Iran has entered its 32nd consecutive day of near-total disconnection from the global internet, with NetBlocks, the London-based internet monitoring group, recording connectivity levels at approximately one per cent of normal levels as of 1 April 2026. The total duration of the shutdown has now exceeded 750 hours, making it one of the most extensive government-imposed internet blackouts ever recorded globally.
The shutdown began on 8 January 2026, when Iranian authorities imposed a nationwide blackout as anti-government protests intensified following a sharp currency collapse and rising inflation. A second near-total blackout followed the 28 February US-Israeli strikes on Iran, when Cloudflare Radar recorded internet traffic dropping by 98 per cent within hours of the strikes commencing. The two blackout periods mean Iran has spent roughly a third of 2026 effectively offline.

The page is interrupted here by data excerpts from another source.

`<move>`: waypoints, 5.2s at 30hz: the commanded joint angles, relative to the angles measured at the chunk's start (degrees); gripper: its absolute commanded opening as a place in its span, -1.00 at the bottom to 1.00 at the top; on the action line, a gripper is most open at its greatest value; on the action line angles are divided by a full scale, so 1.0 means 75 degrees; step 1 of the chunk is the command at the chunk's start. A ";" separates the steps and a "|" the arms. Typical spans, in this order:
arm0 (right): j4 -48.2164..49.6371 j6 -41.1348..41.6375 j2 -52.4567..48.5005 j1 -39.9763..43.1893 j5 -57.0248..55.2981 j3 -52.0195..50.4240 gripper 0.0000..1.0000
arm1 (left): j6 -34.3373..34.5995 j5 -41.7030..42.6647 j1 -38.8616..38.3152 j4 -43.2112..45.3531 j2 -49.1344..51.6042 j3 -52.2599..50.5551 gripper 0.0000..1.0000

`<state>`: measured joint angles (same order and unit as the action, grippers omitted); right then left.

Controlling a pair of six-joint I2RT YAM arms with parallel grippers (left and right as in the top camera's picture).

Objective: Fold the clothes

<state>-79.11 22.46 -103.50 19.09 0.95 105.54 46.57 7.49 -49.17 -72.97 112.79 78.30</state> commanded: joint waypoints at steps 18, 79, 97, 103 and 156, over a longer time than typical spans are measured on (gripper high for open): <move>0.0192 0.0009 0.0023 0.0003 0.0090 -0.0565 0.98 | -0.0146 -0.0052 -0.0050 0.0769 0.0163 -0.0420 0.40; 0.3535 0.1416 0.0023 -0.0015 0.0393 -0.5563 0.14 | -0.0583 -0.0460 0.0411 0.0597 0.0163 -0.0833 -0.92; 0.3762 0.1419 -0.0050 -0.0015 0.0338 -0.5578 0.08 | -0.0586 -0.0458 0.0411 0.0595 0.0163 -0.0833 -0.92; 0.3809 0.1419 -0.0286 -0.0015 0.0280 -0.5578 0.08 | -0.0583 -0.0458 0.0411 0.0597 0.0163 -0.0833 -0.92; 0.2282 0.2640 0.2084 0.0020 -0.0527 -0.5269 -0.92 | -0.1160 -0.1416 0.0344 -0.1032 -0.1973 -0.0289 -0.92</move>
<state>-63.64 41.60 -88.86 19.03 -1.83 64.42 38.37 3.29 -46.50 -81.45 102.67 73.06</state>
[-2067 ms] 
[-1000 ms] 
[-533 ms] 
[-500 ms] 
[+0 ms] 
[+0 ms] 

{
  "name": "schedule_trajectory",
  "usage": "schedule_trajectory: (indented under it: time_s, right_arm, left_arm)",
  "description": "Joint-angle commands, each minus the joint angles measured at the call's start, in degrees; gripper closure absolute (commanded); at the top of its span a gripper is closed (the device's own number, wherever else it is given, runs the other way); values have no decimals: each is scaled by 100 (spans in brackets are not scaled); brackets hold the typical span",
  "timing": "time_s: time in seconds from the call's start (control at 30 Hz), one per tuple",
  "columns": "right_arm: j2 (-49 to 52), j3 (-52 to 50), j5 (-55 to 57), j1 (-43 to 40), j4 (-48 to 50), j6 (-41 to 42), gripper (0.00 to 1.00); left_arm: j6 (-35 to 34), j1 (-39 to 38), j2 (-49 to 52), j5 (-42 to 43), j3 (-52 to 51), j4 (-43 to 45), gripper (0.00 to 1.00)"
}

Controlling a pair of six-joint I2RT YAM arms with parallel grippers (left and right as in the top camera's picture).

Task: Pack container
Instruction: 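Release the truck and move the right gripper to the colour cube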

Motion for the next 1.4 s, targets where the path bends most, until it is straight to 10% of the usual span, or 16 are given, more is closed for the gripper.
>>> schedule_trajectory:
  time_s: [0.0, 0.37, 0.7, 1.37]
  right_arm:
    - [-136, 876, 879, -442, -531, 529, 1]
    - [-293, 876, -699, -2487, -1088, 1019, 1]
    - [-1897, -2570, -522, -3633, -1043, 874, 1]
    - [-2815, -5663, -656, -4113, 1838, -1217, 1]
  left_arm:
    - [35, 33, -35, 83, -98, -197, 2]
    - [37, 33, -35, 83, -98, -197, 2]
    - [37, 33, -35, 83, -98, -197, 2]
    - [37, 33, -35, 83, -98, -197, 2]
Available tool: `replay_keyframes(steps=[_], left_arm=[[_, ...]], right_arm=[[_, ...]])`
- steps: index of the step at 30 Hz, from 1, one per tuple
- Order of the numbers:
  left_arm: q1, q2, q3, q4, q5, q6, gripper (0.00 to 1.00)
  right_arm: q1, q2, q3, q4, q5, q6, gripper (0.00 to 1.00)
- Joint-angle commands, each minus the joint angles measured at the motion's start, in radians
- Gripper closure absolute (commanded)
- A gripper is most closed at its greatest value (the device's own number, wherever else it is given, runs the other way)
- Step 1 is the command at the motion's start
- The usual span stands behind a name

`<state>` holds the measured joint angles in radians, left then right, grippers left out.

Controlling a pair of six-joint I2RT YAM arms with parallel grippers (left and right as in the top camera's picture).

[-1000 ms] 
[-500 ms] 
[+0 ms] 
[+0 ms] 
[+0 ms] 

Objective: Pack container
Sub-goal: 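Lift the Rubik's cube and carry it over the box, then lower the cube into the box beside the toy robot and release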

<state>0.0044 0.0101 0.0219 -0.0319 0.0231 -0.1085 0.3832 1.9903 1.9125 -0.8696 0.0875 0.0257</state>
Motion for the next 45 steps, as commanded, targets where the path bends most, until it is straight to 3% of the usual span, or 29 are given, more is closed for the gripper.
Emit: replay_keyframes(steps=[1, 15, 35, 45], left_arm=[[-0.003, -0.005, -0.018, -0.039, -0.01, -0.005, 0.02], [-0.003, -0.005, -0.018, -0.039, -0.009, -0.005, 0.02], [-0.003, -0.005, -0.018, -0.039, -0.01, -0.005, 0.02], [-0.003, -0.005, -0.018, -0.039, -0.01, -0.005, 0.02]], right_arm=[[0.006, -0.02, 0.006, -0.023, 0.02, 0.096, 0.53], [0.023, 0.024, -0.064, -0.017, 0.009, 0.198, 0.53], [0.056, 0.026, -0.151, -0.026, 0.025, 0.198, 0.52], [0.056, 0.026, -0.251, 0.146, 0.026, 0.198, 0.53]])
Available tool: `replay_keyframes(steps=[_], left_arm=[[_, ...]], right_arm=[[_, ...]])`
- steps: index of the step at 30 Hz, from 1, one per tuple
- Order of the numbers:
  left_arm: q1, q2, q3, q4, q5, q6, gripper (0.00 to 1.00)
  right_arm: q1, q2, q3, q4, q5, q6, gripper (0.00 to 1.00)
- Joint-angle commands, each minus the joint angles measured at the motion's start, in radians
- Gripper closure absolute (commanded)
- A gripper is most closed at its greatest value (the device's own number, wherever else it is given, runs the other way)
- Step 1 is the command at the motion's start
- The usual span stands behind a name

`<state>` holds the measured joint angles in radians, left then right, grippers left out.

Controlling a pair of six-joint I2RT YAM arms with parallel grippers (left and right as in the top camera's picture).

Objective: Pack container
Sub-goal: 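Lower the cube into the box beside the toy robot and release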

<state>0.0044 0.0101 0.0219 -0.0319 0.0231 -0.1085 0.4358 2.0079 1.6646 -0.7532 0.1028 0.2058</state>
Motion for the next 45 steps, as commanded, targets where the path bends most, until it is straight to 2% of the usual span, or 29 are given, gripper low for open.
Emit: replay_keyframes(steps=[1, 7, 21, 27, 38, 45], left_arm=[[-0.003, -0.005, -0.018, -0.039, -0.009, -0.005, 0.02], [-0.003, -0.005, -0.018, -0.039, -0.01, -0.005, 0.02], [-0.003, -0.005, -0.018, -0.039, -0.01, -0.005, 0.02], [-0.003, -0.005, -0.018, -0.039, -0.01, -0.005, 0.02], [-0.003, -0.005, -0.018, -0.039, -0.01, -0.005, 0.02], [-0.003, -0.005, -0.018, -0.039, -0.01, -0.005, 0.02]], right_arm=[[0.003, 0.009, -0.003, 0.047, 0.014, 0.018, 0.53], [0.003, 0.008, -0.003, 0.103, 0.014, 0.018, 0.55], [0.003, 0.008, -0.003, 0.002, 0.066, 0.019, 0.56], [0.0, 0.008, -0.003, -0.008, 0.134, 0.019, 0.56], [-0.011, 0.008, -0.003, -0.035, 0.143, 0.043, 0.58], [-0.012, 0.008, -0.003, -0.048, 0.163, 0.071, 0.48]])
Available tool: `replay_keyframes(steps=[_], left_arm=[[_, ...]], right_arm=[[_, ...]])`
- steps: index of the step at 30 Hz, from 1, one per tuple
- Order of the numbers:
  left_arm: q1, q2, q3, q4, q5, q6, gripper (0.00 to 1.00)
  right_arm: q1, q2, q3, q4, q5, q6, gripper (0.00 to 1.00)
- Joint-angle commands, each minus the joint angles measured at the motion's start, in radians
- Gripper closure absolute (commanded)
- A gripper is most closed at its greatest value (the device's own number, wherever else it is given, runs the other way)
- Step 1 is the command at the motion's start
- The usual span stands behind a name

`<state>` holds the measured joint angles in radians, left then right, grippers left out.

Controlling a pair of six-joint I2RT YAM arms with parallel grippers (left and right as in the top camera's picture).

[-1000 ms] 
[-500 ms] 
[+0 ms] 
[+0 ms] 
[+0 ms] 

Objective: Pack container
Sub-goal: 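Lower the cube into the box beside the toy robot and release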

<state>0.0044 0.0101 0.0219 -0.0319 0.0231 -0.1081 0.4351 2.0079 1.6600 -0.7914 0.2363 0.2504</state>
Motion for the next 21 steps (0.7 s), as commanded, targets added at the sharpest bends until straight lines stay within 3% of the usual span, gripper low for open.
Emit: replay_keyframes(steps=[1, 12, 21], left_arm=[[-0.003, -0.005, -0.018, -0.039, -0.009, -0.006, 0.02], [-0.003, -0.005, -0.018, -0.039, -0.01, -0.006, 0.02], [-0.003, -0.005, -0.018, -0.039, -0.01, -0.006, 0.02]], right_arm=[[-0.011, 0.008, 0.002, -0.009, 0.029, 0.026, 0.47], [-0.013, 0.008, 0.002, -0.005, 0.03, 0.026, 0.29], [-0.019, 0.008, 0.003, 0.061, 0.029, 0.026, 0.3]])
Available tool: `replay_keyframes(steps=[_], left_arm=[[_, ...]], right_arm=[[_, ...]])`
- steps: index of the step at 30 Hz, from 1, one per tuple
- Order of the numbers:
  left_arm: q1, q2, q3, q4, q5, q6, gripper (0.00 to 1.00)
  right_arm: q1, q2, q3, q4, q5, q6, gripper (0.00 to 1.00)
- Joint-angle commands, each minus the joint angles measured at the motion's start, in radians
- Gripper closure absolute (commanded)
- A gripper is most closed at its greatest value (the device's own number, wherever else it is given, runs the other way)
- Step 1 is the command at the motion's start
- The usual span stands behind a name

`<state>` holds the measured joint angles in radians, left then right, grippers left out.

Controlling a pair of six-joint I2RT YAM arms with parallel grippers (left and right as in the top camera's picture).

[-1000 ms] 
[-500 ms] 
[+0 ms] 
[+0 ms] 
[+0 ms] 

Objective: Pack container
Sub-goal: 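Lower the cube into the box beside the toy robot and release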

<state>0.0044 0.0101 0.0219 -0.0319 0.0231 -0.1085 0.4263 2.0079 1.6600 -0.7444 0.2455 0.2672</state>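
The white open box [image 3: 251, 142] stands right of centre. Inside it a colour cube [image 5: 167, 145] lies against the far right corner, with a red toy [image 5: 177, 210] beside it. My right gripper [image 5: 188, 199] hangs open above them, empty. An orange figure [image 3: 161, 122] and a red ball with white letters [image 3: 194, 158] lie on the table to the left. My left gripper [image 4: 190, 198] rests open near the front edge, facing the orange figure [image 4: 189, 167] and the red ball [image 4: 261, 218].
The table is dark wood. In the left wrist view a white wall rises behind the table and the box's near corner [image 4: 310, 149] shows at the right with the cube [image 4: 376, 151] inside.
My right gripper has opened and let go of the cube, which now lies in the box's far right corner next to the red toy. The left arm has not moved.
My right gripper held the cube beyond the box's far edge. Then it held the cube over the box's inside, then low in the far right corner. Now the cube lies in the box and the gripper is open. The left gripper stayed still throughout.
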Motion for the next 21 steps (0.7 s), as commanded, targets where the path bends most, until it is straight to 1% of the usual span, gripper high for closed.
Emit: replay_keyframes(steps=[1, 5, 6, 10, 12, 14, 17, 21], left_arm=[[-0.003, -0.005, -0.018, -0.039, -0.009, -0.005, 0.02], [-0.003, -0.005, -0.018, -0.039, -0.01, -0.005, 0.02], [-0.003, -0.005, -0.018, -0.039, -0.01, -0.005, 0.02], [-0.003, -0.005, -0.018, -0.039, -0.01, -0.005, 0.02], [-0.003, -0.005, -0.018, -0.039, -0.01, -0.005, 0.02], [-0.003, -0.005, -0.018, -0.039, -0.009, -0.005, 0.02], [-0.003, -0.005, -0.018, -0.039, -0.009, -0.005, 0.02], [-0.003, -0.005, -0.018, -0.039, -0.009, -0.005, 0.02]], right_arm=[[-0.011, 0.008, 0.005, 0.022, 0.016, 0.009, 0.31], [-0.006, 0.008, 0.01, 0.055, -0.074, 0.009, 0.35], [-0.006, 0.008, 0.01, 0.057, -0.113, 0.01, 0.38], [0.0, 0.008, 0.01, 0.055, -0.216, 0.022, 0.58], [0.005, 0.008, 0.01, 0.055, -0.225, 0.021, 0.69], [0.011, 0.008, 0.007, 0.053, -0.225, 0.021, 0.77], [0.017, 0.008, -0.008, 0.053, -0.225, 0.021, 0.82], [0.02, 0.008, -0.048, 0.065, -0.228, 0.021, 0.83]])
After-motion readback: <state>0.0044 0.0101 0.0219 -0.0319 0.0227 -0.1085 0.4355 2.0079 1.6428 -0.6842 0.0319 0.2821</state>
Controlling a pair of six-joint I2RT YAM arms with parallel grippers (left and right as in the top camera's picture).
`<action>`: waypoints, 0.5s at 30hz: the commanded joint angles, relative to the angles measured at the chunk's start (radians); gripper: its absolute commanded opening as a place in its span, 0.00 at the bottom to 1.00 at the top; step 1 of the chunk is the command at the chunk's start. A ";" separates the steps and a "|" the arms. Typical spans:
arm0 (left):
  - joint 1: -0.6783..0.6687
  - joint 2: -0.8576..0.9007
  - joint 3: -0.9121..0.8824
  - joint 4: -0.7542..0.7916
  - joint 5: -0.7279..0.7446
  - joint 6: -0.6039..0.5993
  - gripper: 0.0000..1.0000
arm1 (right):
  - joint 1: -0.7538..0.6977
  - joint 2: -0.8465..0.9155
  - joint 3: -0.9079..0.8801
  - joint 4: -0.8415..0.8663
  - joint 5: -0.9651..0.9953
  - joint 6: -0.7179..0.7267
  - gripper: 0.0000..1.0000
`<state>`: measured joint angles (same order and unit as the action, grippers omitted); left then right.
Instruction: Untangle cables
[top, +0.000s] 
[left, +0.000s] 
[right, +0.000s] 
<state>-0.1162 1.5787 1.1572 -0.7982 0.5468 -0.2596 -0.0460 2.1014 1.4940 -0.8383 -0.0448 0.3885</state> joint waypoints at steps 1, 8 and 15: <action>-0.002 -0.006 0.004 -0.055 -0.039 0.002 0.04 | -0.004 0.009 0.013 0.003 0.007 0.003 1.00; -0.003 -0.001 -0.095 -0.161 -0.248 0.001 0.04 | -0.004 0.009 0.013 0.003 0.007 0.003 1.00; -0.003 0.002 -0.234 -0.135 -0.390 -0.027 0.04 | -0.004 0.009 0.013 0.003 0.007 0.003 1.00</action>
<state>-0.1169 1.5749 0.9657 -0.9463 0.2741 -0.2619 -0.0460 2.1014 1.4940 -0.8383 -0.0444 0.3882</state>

The economic toll is measurable and severe. Iran’s own Minister of Communications acknowledged the shutdown was costing the economy USD 35.7 million per day, a figure NetBlocks estimates at closer to USD 37 million. Online sales fell by approximately 80 per cent during the January blackout period, while the Tehran Stock Exchange lost 450,000 index points over four days. The number of financial transactions in Iran dropped by 185 million in January alone.
The technical architecture of the shutdown reflects a more sophisticated enforcement capability than previous Iranian blackouts in 2019 and 2022. Authorities have conducted door-to-door operations to seize Starlink terminals, disabled mobile network antennas, cut telephone lines in protest areas, and deactivated SIM cards belonging to identified dissidents. State-affiliated media indicate that only pre-approved websites remain accessible through Iran’s National Information Network, an intranet system developed with Chinese technical assistance. Amnesty International and Human Rights Watch have both described the shutdown as a deliberate tool to conceal human rights violations from external observation.
For the broader MEA telecommunications industry, Iran’s shutdown carries implications beyond its borders. The country’s near-complete isolation from international internet infrastructure removes a significant transit and peering node from regional network architecture. Iranian operators including MCI, Irancell and Rightel, which collectively serve a population of approximately 92 million, have effectively ceased to function as participants in the regional internet ecosystem for the duration of the blackout.
The shutdown also reinforces a pattern visible across the region: governments investing in national information network infrastructure as a sovereign tool, capable of being activated independently of international connectivity. Iran’s use of that capability under wartime conditions offers a case study that regulators and operators across the Middle East and Africa are watching closely, whether in admiration or alarm.